Exercise brief: Using the listing below, give again exactly the lines from the line with "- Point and" to the line with "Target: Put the", inclusive, without the pictures.

*** Begin section ***

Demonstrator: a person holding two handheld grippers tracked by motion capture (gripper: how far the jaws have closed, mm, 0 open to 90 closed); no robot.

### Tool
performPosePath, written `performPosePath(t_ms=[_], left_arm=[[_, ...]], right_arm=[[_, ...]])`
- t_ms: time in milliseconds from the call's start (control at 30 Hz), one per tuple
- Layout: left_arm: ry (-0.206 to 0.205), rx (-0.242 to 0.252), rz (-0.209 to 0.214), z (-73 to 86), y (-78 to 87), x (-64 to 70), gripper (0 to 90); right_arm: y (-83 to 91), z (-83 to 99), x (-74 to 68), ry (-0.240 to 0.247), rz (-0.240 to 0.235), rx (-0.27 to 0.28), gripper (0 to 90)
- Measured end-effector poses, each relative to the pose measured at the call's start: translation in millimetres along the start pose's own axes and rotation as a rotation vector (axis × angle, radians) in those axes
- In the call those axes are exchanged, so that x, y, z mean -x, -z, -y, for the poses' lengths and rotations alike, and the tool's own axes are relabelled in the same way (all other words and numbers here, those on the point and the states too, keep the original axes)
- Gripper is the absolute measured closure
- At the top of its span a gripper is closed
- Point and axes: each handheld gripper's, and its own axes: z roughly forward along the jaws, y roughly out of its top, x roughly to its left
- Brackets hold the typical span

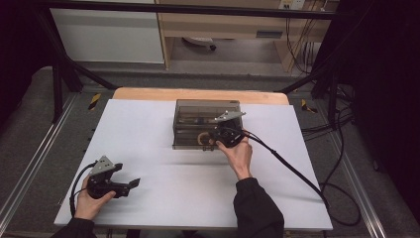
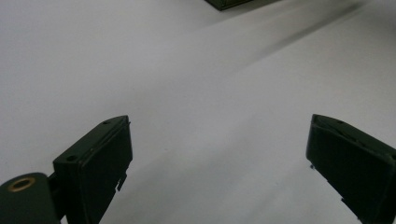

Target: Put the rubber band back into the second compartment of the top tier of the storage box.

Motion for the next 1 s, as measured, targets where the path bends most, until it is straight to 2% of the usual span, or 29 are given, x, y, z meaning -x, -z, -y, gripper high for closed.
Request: performPosePath(t_ms=[567, 767, 1000], left_arm=[[-0.001, -0.002, 0.000, 0.1, -0.1, -0.1, 6.6], [0.000, -0.001, 0.000, 0.1, -0.1, -0.2, 6.6], [0.000, 0.000, 0.000, 0.0, -0.1, -0.1, 6.6]], right_arm=[[-4.8, 3.4, -1.7, 0.019, 0.014, -0.023, 84.9], [-2.9, 2.9, -1.9, 0.019, 0.014, -0.019, 79.9], [8.4, -1.6, -1.4, 0.014, 0.012, 0.013, 74.4]])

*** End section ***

Response to the task:
- Point and axes: each handheld gripper's, and its own axes: z roughly forward along the jaws, y roughly out of its top, x roughly to its left
- Brackets hold the typical span


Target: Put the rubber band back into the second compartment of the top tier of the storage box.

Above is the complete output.